Anderson may be best known for the 1997 picture Boogie Nights but it is clear that his ability and style transcends grandiose subject matter like the pornography industry, drug abuse, and violence (all of which are highly entertaining and showcased well in the film).

The 1999 film Magnolia really marked the day Hollywood handed Paul Thomas Anderson the key to the city; the freedom to make any film he desired and he pushed that sports car to the limit, crashed through the barricade and left the audience to watch as it engulfed in flames.

Since then Anderson has shown great versatility in his characters, storylines, and casting decisions; particularly when he showed the world that notorious goofball Adam Sandler had some serious acting chops in the one of a kind art house flick, Punch-Drunk Love.

But it was There Will Be Blood that marked a more distinct change in his filmmaking choices. This was a different film. It was slow, calculated, and mostly subdued except for a few casualties in the oil fields and bowling alleys.

The Master follows a very similar pattern. Phoenix’s portrayal of a post-WWII unhinged and impressionable drunk is a good rival for Day-Lewis’ greed-driven oil tycoon. In this film, Anderson again looks at Man with an unflinching eye. He does not cut to the most entertaining or high octane moments of a man’s life but instead zeroes in on the subtle, defining moments of a man’s character.

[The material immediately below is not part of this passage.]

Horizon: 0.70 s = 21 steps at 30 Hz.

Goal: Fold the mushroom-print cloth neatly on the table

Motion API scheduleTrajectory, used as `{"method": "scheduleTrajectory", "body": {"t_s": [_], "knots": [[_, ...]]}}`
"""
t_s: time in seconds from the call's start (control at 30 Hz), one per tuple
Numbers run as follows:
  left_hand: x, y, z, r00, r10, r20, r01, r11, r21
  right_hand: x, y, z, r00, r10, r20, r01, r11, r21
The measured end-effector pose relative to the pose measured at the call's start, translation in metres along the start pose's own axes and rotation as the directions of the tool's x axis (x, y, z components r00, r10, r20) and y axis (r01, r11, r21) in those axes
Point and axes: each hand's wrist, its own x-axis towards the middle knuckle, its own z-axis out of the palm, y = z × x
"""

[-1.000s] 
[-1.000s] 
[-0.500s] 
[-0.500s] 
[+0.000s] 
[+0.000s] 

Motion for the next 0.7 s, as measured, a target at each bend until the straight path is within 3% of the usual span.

Anderson asks the questions of life that everyone finds themselves asking at one time. Phoenix’s character, Freddie Quell, seeks someone with all the answers and believes he finds it in Lancaster Dodd, as played brilliantly by Philip Seymour Hoffman.

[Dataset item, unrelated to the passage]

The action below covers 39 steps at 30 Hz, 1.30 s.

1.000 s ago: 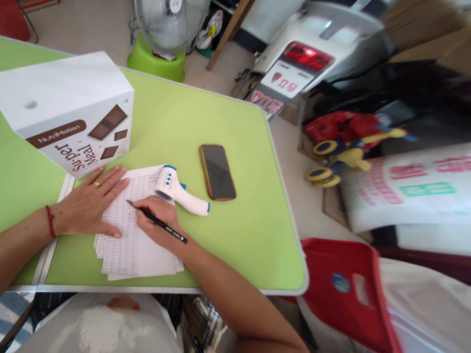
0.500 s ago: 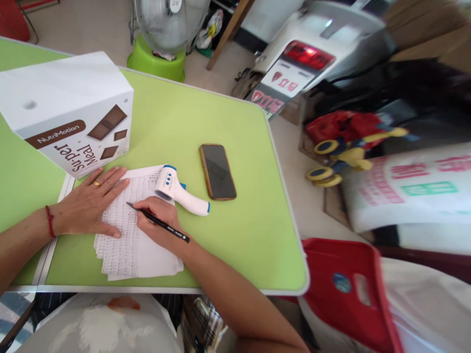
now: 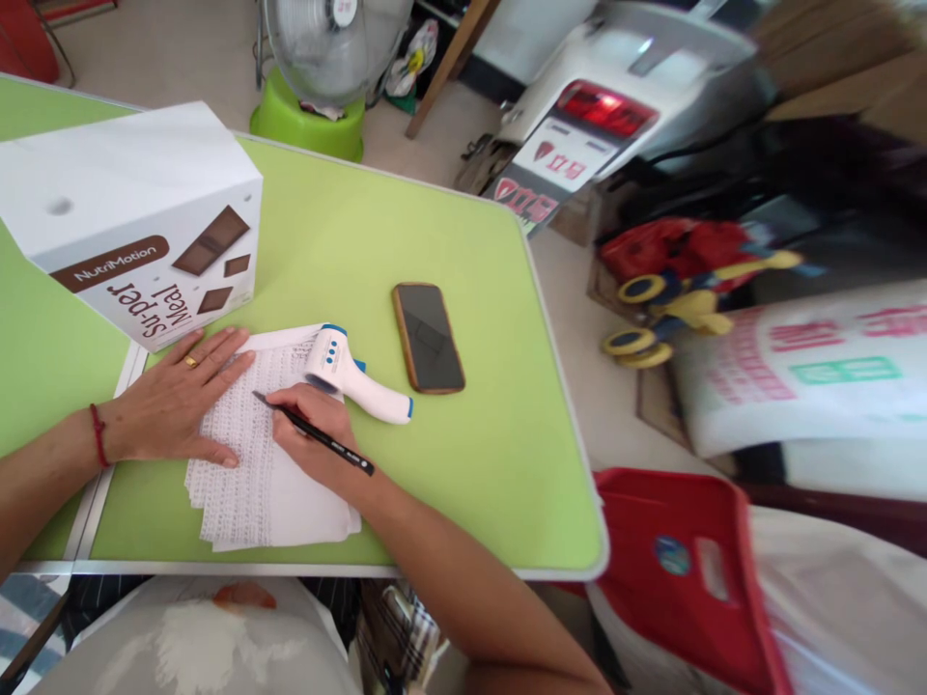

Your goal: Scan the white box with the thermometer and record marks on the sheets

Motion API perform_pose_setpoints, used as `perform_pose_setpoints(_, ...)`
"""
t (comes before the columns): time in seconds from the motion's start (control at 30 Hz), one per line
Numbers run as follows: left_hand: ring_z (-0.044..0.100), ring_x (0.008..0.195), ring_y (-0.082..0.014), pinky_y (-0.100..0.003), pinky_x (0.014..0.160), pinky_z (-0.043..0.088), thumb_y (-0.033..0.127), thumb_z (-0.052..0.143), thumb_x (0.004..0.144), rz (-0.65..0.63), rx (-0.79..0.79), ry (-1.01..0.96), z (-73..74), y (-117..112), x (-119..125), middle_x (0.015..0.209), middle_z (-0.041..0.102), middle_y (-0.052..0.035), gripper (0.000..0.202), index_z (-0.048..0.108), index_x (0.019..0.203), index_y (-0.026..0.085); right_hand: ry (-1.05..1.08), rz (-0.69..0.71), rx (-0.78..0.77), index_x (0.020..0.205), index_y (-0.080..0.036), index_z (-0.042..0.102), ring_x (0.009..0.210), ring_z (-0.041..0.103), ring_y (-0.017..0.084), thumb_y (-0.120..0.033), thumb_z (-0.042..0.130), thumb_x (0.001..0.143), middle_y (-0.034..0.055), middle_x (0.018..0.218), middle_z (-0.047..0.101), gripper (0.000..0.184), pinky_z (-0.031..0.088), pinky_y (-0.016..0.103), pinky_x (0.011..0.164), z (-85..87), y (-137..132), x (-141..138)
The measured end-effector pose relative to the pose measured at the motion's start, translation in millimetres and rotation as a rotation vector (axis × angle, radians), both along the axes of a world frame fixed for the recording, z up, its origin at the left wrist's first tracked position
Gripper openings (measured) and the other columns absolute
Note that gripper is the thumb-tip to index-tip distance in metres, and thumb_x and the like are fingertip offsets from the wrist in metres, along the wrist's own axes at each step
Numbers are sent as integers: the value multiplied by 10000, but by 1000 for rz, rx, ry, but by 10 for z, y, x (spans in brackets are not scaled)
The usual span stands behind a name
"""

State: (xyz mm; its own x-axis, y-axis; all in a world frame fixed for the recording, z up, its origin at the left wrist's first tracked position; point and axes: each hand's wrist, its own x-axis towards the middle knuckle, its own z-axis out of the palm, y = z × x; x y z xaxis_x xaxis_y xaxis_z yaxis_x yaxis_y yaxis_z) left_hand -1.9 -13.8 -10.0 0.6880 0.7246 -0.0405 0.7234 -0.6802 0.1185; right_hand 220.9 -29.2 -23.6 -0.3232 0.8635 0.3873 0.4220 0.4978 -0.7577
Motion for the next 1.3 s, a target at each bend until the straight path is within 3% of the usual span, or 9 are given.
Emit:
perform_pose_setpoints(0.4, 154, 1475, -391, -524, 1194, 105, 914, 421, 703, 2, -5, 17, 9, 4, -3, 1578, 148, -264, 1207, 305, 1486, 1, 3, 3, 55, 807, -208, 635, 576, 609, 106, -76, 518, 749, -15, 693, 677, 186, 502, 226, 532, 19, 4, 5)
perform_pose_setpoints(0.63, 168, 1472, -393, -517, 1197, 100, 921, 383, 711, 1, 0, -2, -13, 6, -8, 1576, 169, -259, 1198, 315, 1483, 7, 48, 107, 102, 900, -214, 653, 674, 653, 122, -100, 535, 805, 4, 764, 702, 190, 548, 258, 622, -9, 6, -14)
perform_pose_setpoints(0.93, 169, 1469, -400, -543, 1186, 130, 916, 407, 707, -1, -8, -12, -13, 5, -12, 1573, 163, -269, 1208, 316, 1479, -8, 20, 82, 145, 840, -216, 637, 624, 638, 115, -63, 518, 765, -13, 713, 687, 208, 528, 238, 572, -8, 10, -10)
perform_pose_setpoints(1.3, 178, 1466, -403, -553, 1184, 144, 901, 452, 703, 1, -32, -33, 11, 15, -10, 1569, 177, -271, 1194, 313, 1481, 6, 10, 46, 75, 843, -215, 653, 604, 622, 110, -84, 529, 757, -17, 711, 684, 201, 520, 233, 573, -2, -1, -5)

Film has the inherent problem of relying on an ending; some viable closure for the story that just never happens in real life. Life keeps going. The sun always rises again even after the credits roll on a particular chapter of our lives. Anderson closes this film’s unanswerable questions beautifully.

With all its ambiguity, Freddie Quell leaves the audience with the assurance and self-actualization that there are no masters in this world but instead people, knowledgeable of personal flaws and understanding of the ability to control when necessary.